DIRECTIONS FOR THIS TASK: A verbatim transcript of the lines below, starting at the first and ending with the one that holds "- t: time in", is what should be produced.
· · · ·
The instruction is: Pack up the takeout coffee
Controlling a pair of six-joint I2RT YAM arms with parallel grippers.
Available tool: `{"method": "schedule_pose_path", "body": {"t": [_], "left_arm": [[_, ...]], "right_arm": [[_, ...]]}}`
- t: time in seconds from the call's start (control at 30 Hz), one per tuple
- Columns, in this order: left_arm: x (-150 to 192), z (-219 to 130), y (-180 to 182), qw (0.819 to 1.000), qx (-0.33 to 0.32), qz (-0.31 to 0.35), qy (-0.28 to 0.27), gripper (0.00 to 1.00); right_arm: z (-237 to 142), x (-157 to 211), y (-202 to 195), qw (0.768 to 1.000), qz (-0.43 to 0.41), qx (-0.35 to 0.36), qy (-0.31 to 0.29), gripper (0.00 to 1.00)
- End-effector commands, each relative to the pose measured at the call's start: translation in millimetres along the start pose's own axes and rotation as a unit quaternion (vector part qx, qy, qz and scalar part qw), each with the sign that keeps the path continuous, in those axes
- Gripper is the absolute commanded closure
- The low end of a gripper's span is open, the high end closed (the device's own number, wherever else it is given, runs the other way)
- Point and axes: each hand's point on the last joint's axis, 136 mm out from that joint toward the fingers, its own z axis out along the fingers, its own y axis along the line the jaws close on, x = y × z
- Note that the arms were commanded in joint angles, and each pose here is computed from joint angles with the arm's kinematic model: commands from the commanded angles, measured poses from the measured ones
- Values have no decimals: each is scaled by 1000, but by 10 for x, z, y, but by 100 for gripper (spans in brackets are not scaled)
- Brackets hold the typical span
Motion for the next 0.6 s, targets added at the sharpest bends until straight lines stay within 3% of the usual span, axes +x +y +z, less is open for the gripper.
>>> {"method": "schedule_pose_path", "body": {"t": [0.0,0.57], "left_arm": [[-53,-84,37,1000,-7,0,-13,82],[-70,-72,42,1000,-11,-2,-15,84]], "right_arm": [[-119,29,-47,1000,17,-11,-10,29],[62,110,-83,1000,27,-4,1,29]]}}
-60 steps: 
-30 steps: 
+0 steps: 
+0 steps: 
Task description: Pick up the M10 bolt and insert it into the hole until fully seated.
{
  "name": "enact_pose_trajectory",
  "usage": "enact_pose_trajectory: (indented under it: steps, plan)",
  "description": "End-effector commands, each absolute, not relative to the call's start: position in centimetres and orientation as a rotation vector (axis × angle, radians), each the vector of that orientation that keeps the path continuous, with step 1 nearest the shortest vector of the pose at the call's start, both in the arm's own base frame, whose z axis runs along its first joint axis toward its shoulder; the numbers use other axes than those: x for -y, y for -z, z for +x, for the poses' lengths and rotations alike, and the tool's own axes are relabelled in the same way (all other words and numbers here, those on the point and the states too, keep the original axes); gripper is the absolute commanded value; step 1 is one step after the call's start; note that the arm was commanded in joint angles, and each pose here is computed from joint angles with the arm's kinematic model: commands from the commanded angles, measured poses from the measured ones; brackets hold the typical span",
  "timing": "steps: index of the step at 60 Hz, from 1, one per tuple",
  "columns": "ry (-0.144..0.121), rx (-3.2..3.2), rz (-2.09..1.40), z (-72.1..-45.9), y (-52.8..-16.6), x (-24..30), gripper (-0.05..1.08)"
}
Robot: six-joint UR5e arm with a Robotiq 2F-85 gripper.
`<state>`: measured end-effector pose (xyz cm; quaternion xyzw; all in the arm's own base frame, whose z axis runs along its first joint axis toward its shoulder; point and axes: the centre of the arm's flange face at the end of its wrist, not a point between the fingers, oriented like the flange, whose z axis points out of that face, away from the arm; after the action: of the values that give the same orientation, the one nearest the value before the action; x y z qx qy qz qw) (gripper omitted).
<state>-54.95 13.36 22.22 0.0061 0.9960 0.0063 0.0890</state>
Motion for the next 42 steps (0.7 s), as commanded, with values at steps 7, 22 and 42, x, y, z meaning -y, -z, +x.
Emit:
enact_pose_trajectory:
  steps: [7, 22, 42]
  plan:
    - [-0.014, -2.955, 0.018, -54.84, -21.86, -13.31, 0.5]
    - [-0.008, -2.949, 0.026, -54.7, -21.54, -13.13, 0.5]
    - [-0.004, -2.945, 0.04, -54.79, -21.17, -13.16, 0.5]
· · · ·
WRITTEN RESPONSE:
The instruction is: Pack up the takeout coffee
Controlling a pair of six-joint I2RT YAM arms with parallel grippers.
Available tool: `{"method": "schedule_pose_path", "body": {"t": [_], "left_arm": [[_, ...]], "right_arm": [[_, ...]]}}`
- t: time in seconds from the call's start (control at 30 Hz), one per tuple

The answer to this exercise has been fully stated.